シエルはシエルで心境の変化があったらしく、笑顔を見せることが多くなっている。本人に何があったのか聞いても何も言わなかったが、こちらはレティシアが教えてくれた。
周囲を拒絶していたエレナが皆の前で感情を吐露し、それに対してシエルが『分かる』と言ったのだそうだ。
何不自由なく育ってきたヴァンスやジュリアには言えない一言。
ひとり悩み、期待と嘘の板挟みで苦しんできたシエルだから、エレナの心を動かせた。
思いが伝わったのはエレナだけではない。
子供達も難しいことは分からなくても、優しさが分かったから、あそこまでシエルに心を許している。
───こうして、変わっていく。
皆それぞれ、考えて考えて、悩み抜いて変わる。時には周りの人も巻き込んで、成長していくのだ。
施設の中の輪は小さいが、温かく、強い。
互いに支えて、笑い合って。
ヴァンスもそれに支えられている。辛くても、時には柔らかく、時には厳しく引き上げてくれる人々がいる。

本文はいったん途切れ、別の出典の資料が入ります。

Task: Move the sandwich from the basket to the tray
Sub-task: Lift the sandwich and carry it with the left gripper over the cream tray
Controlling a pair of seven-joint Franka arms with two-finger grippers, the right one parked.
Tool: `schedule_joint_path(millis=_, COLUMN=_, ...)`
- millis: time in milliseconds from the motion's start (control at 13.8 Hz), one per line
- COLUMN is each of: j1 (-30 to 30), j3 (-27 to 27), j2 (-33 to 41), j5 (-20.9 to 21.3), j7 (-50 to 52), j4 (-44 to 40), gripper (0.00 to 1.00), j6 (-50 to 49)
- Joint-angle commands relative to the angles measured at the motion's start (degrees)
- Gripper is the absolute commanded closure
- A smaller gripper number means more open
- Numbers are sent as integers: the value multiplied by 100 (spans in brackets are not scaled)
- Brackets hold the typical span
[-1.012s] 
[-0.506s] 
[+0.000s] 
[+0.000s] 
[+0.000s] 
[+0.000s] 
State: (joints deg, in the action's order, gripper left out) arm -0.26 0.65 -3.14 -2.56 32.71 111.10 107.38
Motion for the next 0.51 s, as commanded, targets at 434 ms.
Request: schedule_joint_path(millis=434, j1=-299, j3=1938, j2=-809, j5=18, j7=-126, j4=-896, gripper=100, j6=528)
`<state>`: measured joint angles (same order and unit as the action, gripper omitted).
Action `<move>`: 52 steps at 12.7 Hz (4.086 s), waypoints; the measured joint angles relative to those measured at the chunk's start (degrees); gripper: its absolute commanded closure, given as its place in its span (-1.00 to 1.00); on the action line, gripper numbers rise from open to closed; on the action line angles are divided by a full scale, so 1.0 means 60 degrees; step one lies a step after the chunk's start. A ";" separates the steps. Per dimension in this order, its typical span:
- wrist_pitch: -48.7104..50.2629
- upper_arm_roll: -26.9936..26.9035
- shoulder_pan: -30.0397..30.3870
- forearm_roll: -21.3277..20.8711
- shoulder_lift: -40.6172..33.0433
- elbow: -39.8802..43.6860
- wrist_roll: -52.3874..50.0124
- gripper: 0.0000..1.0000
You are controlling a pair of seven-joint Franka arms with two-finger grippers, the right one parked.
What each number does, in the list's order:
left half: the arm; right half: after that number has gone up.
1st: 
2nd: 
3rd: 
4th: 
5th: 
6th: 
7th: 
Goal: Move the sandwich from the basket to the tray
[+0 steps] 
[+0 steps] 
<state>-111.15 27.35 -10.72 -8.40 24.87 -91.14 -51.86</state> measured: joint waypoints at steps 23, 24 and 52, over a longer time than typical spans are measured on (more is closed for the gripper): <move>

───愛する者と共に在れる時間は、なんと幸せなのだろう。
幾夜も暗闇で求めた世界が、目の前で、確かに刻み込まれていく。
過去に手を伸ばす時間は、もう終わりだ。
両手は繋がれているし、離すつもりはない。
───輪は、何があろうとも消えることはない。
広げていこう、この幸せの輪を。
誰もが笑っていられる、世界を目指そう。
追い求めた幸せは手の中にある。なら、あとひとつくらい手に入れてみせよう。
強欲で、強欲な人間だからこそ今の光景があるのだから、とことん夢見て実現してやる。
「───朝ご飯食べたら、引き継ぎ式のことについて相談しよう」
ステラとシエル、ジュリアとアルバートの四人に声をかける。
───輪を世界中に広げていくための話し合いを、しよう。
小さな一歩でも、いずれ大きく変えられるときがくると信じて。
信じて、歩き続ける。
ずっと。ずっと。
───いつか、命尽きるそのときまで。